Autore: Dott. Giuseppe Carrieri
Pubblicato:
Editor: Marta Buonomano

Sapevi che esiste una relazione tra l’eccessiva esposizione solare durante l’infanzia e la cancerogenesi nell’adulto? Scopri di più insieme al Dott. Giuseppe Carrieri, esperto in Dermatologia a Bari

Che cos’è la fotodermatologia?

La fotodermatologia è una branca delle scienze dermatologiche che studia gli effetti cutanei dei raggi solari e delle radiazioni elettromagnetiche (REM) non-ionizzanti emesse da sorgenti artificiali. Negli ultimi decenni le conoscenze in tale campo sono diventate via via sempre più approfondite, permettendo di elucidare complessi meccanismi alla base delle patologie da luce solare e dei trattamenti fototerapici.

bambina in un prato in un giorno di soleQuali danni può avere il sole sui bambini?

I danni dovuti al Sole possono essere acuti e cronici. Fra i primi ricordiamo l’eritema-ustione e le reazioni fotomediate da farmaci o cosmetici; i secondi sono rappresentati soprattutto dal fotoinvecchiamento e dalla fotocarcinogenesi. Quest’ultimo effetto, per le sue implicazioni mediche e sociali, rappresenta uno dei punti di maggiore interesse delle ricerche fotodermatologiche.

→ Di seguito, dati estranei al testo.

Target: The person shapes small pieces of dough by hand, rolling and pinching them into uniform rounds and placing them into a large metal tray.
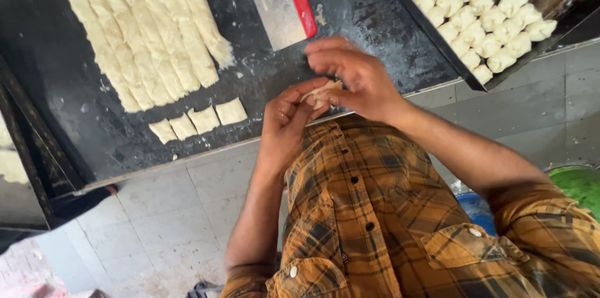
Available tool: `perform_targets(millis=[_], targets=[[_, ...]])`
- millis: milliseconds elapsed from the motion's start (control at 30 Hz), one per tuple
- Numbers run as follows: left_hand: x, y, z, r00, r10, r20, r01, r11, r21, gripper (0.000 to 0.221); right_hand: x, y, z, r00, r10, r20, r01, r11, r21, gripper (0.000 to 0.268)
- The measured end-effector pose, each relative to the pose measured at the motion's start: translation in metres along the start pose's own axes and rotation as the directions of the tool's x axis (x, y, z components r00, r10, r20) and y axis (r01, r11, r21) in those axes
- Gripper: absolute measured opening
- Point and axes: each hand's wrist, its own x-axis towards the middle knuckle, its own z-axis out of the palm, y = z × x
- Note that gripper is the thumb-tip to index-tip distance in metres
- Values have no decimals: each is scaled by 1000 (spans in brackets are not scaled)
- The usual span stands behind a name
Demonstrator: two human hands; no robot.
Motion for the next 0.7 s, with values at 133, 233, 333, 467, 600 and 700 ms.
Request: perform_targets(millis=[133, 233, 333, 467, 600, 700], targets=[[1, 4, 5, 991, 132, 12, -132, 991, 6, 26, -8, 11, 5, 975, 215, -54, -175, 895, 411, 42], [2, -1, 9, 970, 239, -46, -238, 971, 12, 23, -15, 18, 10, 967, 216, -133, -134, 882, 452, 27], [8, 2, 6, 980, 178, -87, -167, 979, 115, 30, -8, 14, 7, 981, 6, -195, -22, 997, -78, 18], [1, 6, -8, 996, 43, -76, -10, 921, 389, 34, -4, 3, 12, 954, -300, 17, 231, 695, -681, 26], [6, -1, -17, 998, 59, 19, -59, 998, 34, 33, -9, -5, 18, 859, -458, 229, 451, 466, -761, 35], [8, -9, -21, 985, -170, -11, 158, 936, -314, 36, -16, -5, 16, 840, -475, 261, 465, 386, -796, 34]])
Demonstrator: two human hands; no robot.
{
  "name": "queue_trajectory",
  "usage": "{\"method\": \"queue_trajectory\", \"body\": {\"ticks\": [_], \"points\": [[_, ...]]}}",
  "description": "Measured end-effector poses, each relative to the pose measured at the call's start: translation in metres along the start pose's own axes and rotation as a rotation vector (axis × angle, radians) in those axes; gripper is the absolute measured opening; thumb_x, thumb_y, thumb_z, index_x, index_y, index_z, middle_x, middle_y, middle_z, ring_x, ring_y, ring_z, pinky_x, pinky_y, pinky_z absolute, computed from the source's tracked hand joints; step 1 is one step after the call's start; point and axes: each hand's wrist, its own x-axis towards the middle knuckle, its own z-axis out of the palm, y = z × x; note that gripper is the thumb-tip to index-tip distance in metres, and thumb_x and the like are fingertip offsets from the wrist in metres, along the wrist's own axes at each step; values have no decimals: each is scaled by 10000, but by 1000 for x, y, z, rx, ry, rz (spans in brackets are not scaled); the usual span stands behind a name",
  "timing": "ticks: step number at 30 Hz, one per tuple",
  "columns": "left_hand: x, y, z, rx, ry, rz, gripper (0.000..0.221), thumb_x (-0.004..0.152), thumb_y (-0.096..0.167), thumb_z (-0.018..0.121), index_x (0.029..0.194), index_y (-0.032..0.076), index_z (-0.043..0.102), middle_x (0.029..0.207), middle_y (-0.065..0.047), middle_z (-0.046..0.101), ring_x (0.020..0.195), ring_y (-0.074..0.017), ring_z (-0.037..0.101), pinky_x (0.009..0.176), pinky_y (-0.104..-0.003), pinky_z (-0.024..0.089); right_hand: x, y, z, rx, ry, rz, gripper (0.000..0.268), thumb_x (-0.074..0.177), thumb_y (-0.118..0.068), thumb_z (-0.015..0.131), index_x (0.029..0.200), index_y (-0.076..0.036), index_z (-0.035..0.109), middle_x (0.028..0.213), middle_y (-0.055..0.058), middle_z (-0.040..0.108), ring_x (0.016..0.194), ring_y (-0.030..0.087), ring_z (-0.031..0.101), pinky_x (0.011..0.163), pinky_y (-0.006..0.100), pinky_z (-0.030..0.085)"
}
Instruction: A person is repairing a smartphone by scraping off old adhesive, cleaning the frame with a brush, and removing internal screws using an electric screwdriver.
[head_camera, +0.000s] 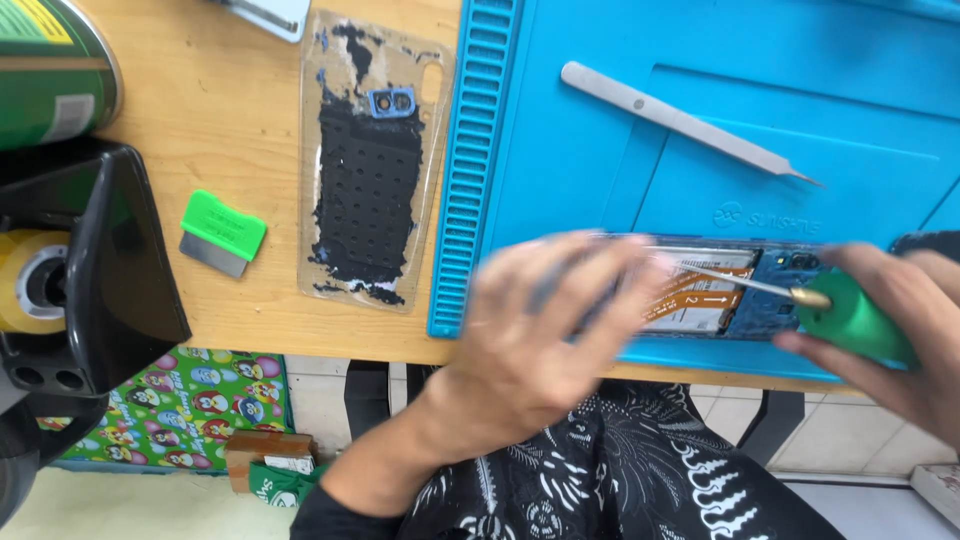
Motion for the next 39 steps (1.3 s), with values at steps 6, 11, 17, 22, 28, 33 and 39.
{"method": "queue_trajectory", "body": {"ticks": [6,11,17,22,28,33,39], "points": [[-3,-13,-20,250,-76,-135,315,1132,297,509,1349,144,679,1226,-15,669,1016,-240,598,824,-379,429,-41,-1,8,-27,-43,218,869,669,-357,841,1416,24,615,1272,220,691,1146,381,678,1051,469,504],[1,-11,-20,131,15,-55,254,1105,197,564,1190,4,706,1134,-104,695,960,-273,634,762,-406,520,-51,-15,21,156,61,319,804,684,-314,853,1390,6,642,1281,172,707,1078,307,704,957,420,532],[4,-12,-14,124,-89,-152,172,1071,235,637,1173,100,668,1183,-60,618,973,-272,542,770,-387,432,-42,-43,28,51,-91,339,746,656,-591,801,1320,-292,643,1053,-71,779,794,226,754,732,388,566],[9,-12,-10,86,-92,-183,190,1015,240,694,1045,88,584,1082,-81,596,915,-275,512,735,-395,410,-44,-38,32,93,1,222,716,718,-511,796,1343,-205,623,1152,-17,756,801,229,735,737,379,562],[-3,-7,-20,-223,59,-228,192,1035,132,644,934,30,517,888,-102,555,831,-259,524,768,-373,406,-45,-39,31,106,21,191,741,720,-506,802,1370,-209,604,1110,-46,766,951,210,752,790,377,553],[-12,25,-52,-207,63,-156,186,1007,117,707,953,5,568,882,-119,634,782,-274,587,738,-407,448,-47,-48,36,51,59,36,729,742,-515,789,1355,-164,604,1154,-24,750,936,215,747,740,387,556],[-31,47,-74,139,-132,234,107,1046,-15,528,1028,39,619,903,-78,554,744,-244,471,651,-371,375,-52,-80,34,69,64,-203,694,741,-536,814,1293,-170,608,1076,-56,779,775,206,765,636,376,581]]}}
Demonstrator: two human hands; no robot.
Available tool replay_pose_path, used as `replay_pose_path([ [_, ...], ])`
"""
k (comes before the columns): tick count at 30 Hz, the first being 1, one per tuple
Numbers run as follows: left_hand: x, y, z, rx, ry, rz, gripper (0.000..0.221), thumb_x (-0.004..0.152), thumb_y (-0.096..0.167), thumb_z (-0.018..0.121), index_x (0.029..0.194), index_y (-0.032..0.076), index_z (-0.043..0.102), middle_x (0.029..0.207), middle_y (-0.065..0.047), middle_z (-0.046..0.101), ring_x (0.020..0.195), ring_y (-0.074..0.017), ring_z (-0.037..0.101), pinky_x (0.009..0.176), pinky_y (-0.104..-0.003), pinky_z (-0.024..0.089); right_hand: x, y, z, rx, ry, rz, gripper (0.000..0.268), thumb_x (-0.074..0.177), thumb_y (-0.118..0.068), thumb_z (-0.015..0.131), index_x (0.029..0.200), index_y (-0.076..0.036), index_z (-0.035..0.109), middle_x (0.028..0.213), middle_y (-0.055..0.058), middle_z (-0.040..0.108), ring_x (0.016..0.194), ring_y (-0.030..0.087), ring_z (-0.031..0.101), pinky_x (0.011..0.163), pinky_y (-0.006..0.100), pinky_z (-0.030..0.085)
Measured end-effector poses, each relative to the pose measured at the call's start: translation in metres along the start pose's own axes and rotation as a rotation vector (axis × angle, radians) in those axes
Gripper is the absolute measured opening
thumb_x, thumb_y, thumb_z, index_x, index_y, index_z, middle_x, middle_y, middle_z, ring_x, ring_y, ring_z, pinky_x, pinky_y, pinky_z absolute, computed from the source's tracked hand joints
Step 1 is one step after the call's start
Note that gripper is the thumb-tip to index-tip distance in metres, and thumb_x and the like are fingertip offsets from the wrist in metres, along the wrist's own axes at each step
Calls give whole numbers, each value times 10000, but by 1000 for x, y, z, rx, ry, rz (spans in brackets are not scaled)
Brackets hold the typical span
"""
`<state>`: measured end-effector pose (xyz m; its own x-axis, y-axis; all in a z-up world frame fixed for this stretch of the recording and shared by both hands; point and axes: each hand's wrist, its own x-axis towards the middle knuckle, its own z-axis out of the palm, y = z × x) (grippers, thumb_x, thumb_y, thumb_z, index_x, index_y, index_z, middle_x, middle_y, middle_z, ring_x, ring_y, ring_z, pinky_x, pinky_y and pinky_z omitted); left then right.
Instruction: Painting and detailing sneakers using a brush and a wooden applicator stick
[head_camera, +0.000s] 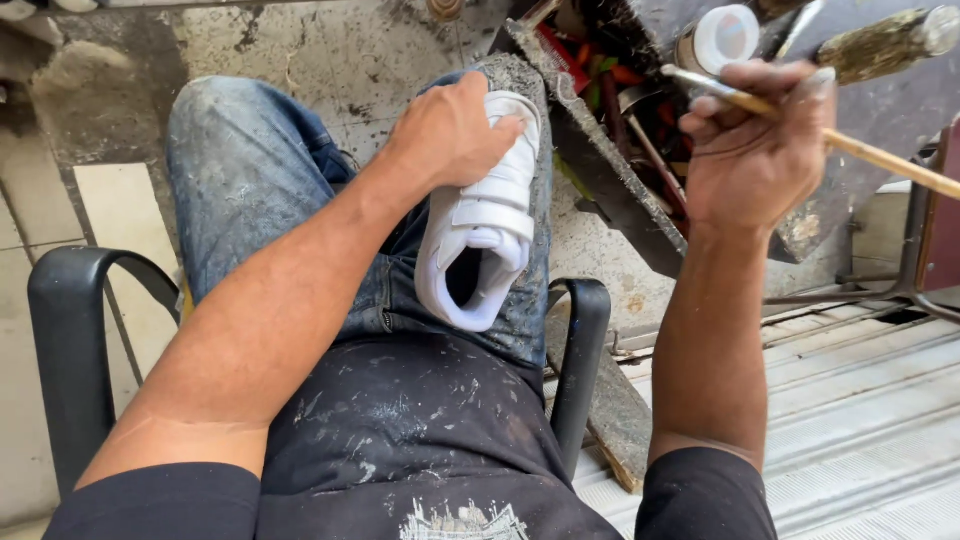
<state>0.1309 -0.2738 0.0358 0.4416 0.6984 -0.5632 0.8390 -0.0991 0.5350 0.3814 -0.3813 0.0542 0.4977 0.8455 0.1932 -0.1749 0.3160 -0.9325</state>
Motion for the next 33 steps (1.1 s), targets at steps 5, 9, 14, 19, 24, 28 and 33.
replay_pose_path([
  [5,13,-5,2,12,-33,10,642,999,567,508,1369,43,466,1382,-254,570,1239,-439,550,983,-562,443,-32,26,26,-17,-87,-13,88,977,64,616,1009,-13,587,1042,246,663,775,295,700,685,386,665],
  [9,9,-2,-4,-18,-45,10,564,988,521,515,1325,68,501,1353,-228,593,1228,-402,559,967,-534,457,-44,41,50,-175,-127,-142,206,960,173,651,1023,-8,577,1012,215,654,788,283,708,695,357,676],
  [14,20,-7,1,-16,-21,11,529,919,507,522,1236,85,551,1291,-243,626,1188,-443,570,933,-530,461,-45,58,56,-196,-164,-180,200,951,178,670,1010,8,582,1008,220,665,860,280,712,740,342,676],
  [19,23,-8,1,-4,-10,4,528,882,495,497,1212,90,574,1274,-251,636,1177,-449,577,930,-518,463,-43,76,53,-186,-167,-166,222,927,178,680,979,-16,584,998,215,668,878,274,699,725,341,644],
  [24,24,-6,0,7,-28,-12,542,864,491,496,1238,105,569,1283,-241,633,1190,-444,572,938,-515,464,-42,83,52,-297,-182,-224,243,897,160,715,967,-48,611,1005,169,675,969,266,706,877,348,612],
  [28,26,-8,2,14,-14,11,515,864,486,506,1198,100,577,1255,-247,648,1164,-448,587,923,-517,465,-40,84,54,-285,-177,-220,236,894,156,725,950,-47,617,1005,174,683,970,259,702,840,346,640],
  [33,20,-3,-4,11,-43,-21,529,858,481,493,1229,111,567,1293,-224,634,1189,-433,575,924,-516,467,-37,83,56,-327,-187,-265,256,871,169,718,918,-58,611,994,163,700,945,252,688,892,355,608],
])
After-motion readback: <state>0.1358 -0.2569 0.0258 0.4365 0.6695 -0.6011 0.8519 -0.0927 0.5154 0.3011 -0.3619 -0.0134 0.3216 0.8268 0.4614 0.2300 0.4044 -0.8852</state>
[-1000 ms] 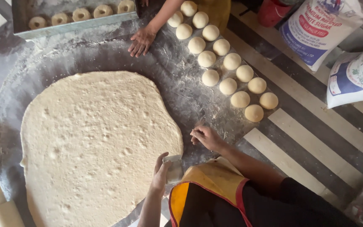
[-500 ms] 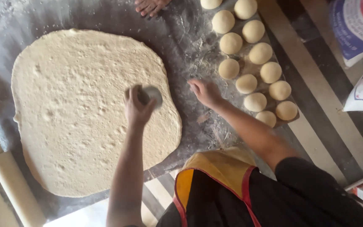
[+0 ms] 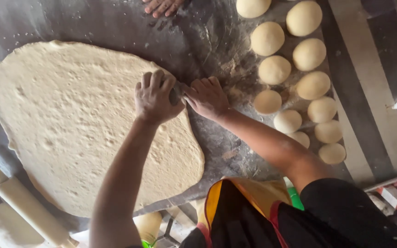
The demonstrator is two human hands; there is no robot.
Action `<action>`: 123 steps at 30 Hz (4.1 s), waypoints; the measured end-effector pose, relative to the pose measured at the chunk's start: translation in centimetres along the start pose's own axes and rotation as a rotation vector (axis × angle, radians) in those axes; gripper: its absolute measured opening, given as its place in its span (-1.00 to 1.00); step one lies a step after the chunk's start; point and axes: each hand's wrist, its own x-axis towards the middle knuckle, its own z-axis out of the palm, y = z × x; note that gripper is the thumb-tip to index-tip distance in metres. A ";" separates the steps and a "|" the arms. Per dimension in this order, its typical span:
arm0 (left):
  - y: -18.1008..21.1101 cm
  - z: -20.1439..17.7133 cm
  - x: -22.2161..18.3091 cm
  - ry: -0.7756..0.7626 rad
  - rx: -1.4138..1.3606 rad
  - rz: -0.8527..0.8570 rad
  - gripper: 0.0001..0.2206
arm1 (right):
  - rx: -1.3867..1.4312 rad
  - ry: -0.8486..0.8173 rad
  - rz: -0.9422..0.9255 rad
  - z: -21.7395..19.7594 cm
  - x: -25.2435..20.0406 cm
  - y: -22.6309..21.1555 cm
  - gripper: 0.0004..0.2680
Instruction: Rolling out dough with a rolling pin and cutting out doughnut shapes using a metal cutter.
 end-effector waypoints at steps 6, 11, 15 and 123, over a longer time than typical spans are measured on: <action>1.3 0.8 0.9 0.019 0.008 -0.235 -0.50 | 0.000 -0.009 0.006 1.5 0.2 0.9 -0.97; 3.4 -0.3 1.2 0.033 -0.028 -0.608 -0.46 | 0.053 0.038 0.025 1.0 0.0 0.4 -0.95; 3.6 1.1 1.7 0.082 0.013 -0.719 -0.40 | 0.149 0.073 0.083 -0.5 -1.1 0.1 -0.96; 14.1 5.6 -22.7 0.164 -0.195 -0.642 -0.53 | 0.141 -0.202 -0.301 -1.2 -17.7 -5.9 -0.86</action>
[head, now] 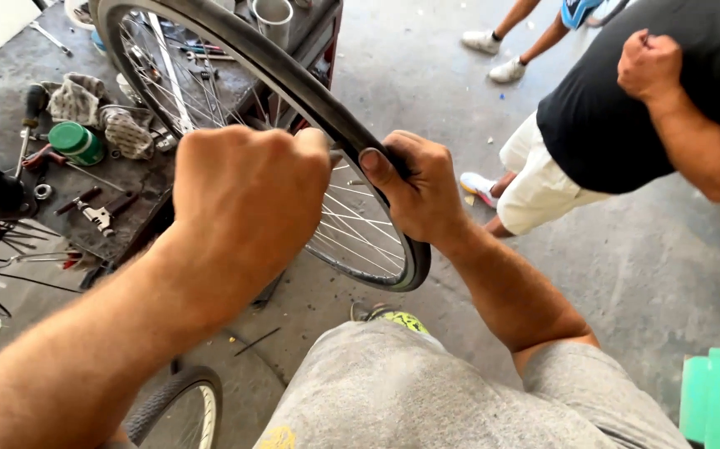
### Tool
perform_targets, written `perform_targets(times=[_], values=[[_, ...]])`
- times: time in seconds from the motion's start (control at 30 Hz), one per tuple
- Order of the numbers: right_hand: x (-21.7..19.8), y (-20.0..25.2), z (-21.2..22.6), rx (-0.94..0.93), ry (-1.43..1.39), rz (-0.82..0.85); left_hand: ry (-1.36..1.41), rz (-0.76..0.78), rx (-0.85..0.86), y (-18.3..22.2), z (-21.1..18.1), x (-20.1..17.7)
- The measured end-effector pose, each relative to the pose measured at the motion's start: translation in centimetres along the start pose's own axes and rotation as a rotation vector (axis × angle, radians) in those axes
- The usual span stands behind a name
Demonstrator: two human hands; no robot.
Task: Repair a bicycle wheel by removing the tire from the rim
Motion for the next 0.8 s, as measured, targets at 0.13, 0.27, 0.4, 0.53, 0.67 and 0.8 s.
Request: perform_targets(times=[0.13, 0.27, 0.4, 0.53, 0.67, 0.8], values=[[0.4, 0.1, -1.2, 0.076, -0.022, -0.022, 0.085, -0.203, 0.011, 0.0, 0.3, 1.3], [1.4, 0.7, -3.6, 0.053, 0.154, -0.078, 0.207, -0.419, -0.004, 1.3, 1.9, 6.4], [0.5, -1.0, 1.0, -0.034, 0.111, 0.016, 0.316, -0.697, -0.155, 4.1, 2.1, 7.7], [0.9, -1.2, 0.5, -0.075, 0.162, 0.024, 0.411, -0.734, -0.187, 3.6, 2.0, 8.6], [-0.1, -1.7, 1.1, -0.037, 0.144, 0.009, 0.413, -0.733, -0.176, 2.2, 2.4, 8.8], [-0.5, -0.1, -0.2, -0.008, 0.123, 0.007, 0.705, -0.572, -0.098, 0.8, 1.6, 13.1]])
Point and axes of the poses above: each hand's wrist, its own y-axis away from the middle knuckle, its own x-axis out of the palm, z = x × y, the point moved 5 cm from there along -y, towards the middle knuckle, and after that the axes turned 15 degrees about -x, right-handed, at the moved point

Sole durante l’infanzia e cancerogenesi in età adulta: esiste una relazione?

Numerosi studi epidemiologici hanno evidenziato l’esistenza di un rapporto fra le esposizioni solari nell’infanzia e la cancerogenesi cutanea dell’adulto:

  1. Per la maggiore attività all’aperto, dalla nascita ai 18 anni, la cute riceve circa l’80% dell’irradiazione solare di tutto l’arco della vita;
  2. In individui predisposti il numero di nevi melanocitici aumenta nel corso dell’infanzia in rapporto all’intensità delle fotoesposizioni;
  3. Per alcuni fototipi, la possibilità di sviluppare un melanoma in età adulta correla con il numero di ustioni in età pediatrica;
  4. Al contrario bambini normopigmentanti (prevalentemente eumelanici), esposti ai raggi solari progressivamente (senza ustioni) e costantemente, risulterebbero meno suscettibili di sviluppo di melanomi nella vita adulta.

I dati attuali impongono al dermatologo ed al pediatra conoscenze più approfondite sulle interazioni REM – cute, tali da consentire una corretta informazione medica capace di fornire elementi utili alla prevenzione e cura delle patologie foto-indotte senza tuttavia incorrere nel rischio di creare facili quanto generici allarmismi.